Please transcribe the listing that follows exactly; images are to be excluded.

* [Data shown]:
- - - - -

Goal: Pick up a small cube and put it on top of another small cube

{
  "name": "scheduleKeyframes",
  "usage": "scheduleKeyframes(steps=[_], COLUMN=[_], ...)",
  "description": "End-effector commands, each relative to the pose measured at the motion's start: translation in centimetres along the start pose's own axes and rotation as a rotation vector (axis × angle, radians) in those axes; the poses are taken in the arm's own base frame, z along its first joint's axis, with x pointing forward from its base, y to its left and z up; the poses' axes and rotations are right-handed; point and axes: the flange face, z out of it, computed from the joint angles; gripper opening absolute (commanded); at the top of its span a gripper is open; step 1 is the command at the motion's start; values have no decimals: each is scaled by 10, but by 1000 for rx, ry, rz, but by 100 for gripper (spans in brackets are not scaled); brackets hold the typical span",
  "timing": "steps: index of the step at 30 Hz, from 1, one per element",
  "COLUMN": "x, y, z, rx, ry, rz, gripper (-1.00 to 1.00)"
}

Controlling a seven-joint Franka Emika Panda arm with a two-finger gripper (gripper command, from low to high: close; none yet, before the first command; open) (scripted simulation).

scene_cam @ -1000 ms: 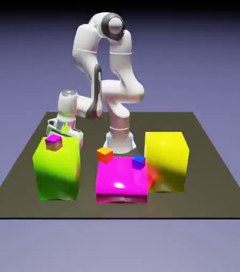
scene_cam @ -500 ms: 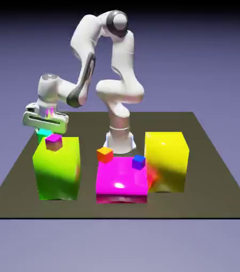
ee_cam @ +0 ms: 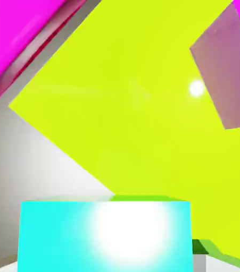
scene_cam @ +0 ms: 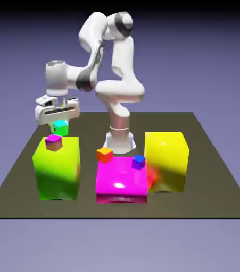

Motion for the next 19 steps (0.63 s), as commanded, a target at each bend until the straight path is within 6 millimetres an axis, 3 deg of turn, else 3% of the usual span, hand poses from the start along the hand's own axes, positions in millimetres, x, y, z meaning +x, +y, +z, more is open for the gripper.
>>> scheduleKeyframes(steps=[1,6,8,15,16,17,19], x=[5,15,15,11,11,11,15], y=[-18,-108,-113,-120,-120,-120,-118], z=[1,14,18,87,87,87,68], rx=[24,139,143,143,143,143,145], ry=[1,-1,-3,-3,-3,-3,-3], rz=[-84,-473,-479,-479,-479,-479,-480], gripper=[-100,-100,-100,-100,100,100,100])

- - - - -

* [Expected output]:
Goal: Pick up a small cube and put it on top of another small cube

{
  "name": "scheduleKeyframes",
  "usage": "scheduleKeyframes(steps=[_], COLUMN=[_], ...)",
  "description": "End-effector commands, each relative to the pose measured at the motion's start: translation in centimetres along the start pose's own axes and rotation as a rotation vector (axis × angle, radians) in those axes; the poses are taken in the arm's own base frame, z along its first joint's axis, with x pointing forward from its base, y to its left and z up; the poses' axes and rotations are right-handed; point and axes: the flange face, z out of it, computed from the joint angles; gripper opening absolute (commanded); at the top of its span a gripper is open; step 1 is the command at the motion's start; values have no decimals: each is scaled by 10, but by 1000 for rx, ry, rz, but by 100 for gripper (spans in brackets are not scaled); brackets hold the typical span",
  "timing": "steps: index of the step at 30 Hz, from 1, one per element",
  "COLUMN": "x, y, z, rx, ry, rz, gripper (-1.00 to 1.00)"
}

Controlling a seven-joint Franka Emika Panda arm with a two-finger gripper (gripper command, from low to high: close; none yet, before the first command; open) (scripted simulation).

scene_cam @ -1000 ms: 
scene_cam @ -500 ms: 
ee_cam @ +0 ms: 
scene_cam @ +0 ms: 

Motion for the next 19 steps (0.63 s), as commanded, a target at each bend until the straight path is within 6 millimetres an axis, 3 deg of turn, else 3% of the usual span, hand poses from the start along the hand's own axes, positions in millimetres, x, y, z meaning +x, +y, +z, more is open for the gripper.
>>> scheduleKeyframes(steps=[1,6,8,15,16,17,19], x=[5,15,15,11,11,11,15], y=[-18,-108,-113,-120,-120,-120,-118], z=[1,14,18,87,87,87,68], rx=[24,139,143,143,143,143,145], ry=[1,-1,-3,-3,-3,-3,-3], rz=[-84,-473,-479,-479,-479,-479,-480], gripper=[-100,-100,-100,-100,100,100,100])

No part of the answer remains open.